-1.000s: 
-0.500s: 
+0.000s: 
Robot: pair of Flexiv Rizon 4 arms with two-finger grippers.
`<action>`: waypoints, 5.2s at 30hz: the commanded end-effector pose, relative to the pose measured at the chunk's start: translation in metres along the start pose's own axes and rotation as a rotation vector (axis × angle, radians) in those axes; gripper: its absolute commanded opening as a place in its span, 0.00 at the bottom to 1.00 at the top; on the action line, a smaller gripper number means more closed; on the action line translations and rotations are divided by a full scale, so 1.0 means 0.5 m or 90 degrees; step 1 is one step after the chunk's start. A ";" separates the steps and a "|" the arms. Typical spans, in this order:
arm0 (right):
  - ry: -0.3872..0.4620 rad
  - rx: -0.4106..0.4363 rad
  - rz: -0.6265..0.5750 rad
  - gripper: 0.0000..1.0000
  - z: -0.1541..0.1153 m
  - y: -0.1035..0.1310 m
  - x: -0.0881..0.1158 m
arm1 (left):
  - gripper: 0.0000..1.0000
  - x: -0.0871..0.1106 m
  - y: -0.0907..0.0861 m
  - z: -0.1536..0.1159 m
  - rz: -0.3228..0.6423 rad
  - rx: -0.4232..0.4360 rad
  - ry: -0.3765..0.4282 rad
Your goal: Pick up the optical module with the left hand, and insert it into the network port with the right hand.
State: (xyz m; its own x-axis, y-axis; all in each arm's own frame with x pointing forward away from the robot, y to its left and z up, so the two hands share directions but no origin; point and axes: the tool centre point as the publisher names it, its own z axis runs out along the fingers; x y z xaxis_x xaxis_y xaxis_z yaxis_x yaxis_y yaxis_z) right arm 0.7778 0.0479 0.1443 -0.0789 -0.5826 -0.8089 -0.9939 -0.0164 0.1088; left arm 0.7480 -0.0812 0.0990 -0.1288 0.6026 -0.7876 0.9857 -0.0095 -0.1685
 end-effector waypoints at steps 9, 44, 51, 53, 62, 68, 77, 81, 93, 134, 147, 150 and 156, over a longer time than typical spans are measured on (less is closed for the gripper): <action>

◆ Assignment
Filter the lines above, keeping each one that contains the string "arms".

◆ Reply
Robot: pair of Flexiv Rizon 4 arms with two-finger grippers.
`<action>`: waypoints, 5.2s at 30hz: the commanded end-effector pose, relative to the pose measured at the chunk's start: translation in metres along the start pose's own axes and rotation as a rotation vector (axis × angle, radians) in those axes; gripper: its absolute commanded opening as a place in its span, 0.00 at the bottom to 1.00 at the top; on the action line, a smaller gripper number means more closed; on the action line translations and rotations are divided by a full scale, so 1.0 means 0.5 m or 90 degrees; step 1 is one step after the chunk's start. A ";" separates the steps and a "|" the arms. Typical spans, in this order:

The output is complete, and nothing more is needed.